• [Directions]:
In the records below, begin at the line that has "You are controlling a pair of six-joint" and stop after the line that has "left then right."; quote those lines verbatim and nothing more.

• [Task input]:

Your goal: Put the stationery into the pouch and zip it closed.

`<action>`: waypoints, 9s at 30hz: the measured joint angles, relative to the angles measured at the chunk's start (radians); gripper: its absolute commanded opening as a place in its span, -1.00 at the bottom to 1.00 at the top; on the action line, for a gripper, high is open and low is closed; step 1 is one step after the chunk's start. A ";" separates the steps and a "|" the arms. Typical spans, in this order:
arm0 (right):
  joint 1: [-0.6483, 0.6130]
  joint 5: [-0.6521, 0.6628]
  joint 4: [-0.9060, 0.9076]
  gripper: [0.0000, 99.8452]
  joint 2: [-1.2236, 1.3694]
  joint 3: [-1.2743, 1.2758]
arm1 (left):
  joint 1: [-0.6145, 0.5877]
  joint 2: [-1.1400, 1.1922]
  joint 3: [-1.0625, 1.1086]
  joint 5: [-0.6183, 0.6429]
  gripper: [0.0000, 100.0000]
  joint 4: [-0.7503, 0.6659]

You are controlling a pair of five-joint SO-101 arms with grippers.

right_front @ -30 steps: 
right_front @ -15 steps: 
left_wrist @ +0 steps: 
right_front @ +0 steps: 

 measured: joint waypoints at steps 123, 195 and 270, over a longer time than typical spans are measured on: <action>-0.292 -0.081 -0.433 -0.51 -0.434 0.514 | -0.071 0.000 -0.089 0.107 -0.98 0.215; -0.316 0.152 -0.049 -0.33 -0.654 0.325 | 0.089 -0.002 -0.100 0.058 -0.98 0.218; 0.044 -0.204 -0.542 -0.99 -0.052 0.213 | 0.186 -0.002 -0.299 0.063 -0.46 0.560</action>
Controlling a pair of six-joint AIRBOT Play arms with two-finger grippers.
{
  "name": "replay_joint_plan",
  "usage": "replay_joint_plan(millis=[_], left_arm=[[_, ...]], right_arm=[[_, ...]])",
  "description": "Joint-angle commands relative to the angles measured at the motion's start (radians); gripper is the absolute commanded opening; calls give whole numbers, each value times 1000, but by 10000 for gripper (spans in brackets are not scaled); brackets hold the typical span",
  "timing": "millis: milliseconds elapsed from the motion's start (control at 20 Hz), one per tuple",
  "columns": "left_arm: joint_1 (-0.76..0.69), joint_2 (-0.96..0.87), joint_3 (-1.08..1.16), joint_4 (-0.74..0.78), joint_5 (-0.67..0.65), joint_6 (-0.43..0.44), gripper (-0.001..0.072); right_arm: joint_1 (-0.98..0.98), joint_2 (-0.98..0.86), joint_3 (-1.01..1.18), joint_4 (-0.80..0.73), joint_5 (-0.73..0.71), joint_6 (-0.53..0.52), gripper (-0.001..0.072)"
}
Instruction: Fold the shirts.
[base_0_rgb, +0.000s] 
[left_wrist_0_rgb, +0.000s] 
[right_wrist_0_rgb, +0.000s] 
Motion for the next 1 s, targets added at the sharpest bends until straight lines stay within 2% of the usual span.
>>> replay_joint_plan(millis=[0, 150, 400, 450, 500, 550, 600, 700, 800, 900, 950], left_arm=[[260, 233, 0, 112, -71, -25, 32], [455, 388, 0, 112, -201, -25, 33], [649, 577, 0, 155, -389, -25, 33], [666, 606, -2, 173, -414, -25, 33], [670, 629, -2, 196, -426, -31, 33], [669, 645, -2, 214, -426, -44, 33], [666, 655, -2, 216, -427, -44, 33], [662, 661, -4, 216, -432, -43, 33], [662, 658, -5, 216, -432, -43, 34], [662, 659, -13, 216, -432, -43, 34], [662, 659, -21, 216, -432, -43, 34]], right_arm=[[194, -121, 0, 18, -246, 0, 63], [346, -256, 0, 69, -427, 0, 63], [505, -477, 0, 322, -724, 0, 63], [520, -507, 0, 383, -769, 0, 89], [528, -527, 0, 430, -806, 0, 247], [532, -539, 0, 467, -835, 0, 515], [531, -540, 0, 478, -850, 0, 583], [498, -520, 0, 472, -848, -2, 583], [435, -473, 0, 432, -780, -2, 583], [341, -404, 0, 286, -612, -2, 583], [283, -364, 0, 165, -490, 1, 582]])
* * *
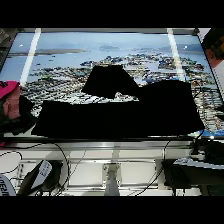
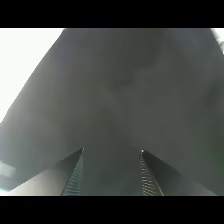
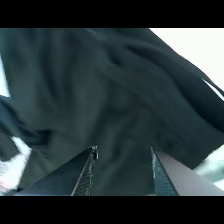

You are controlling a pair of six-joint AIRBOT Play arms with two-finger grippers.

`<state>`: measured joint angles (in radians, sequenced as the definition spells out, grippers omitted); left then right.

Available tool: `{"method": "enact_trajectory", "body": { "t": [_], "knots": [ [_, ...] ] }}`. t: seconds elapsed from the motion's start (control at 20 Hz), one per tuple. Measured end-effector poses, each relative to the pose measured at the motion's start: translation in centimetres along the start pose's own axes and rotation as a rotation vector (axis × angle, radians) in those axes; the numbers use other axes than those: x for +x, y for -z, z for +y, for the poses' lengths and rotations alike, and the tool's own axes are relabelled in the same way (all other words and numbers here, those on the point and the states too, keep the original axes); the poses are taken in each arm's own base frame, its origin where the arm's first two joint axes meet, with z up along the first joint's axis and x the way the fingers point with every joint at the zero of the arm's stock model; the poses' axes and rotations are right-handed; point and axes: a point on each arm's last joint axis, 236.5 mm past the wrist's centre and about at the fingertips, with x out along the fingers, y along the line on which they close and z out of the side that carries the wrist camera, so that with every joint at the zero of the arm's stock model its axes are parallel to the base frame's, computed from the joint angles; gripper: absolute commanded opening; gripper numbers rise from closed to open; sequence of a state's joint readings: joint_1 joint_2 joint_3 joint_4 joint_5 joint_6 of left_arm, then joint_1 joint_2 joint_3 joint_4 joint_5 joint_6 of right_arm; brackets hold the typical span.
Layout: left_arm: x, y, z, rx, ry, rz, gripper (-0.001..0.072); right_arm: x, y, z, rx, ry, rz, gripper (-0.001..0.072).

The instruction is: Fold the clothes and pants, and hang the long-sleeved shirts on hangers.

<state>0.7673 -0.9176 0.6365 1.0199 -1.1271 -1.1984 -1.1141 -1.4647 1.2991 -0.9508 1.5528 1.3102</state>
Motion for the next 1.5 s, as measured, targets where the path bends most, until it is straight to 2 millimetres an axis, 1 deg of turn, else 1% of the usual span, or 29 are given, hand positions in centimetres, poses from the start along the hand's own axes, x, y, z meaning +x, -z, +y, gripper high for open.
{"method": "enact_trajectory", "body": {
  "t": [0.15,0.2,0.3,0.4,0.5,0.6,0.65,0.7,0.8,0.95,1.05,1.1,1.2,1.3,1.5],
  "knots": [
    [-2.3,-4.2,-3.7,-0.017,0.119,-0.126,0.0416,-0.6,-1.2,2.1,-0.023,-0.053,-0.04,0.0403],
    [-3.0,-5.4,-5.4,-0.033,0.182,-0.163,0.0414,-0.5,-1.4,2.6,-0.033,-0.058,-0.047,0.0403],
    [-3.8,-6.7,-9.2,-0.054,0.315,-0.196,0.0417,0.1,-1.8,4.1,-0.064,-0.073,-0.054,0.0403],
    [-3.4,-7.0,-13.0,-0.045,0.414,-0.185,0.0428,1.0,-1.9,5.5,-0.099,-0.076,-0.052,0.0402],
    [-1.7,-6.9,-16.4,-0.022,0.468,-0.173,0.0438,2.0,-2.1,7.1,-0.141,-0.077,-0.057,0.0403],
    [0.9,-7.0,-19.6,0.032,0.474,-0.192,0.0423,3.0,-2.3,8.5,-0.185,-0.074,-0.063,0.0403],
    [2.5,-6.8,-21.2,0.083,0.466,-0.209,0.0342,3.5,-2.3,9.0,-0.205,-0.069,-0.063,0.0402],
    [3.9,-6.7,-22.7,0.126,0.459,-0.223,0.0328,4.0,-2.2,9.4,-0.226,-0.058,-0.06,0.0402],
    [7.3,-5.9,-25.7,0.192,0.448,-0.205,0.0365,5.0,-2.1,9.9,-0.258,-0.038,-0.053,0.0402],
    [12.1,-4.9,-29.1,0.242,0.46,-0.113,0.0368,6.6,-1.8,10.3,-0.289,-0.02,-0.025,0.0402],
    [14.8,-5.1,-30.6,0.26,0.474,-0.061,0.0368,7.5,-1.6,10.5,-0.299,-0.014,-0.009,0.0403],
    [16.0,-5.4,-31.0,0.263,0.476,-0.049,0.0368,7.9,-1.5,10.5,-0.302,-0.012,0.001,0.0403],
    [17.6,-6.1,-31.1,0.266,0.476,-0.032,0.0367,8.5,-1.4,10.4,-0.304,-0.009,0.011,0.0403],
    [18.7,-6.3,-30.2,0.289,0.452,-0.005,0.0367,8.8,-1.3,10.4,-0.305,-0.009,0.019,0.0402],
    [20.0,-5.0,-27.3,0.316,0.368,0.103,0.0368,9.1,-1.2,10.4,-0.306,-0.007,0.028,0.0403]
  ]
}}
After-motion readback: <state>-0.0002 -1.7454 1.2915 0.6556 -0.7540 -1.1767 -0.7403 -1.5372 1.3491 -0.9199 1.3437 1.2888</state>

• [Exercise output]:
You are controlling a pair of six-joint AIRBOT Play arms with two-finger grippers.

`<state>`: measured joint angles (in radians, sequenced as the definition spells out, grippers omitted); left then right.

The work on this exercise has been completed.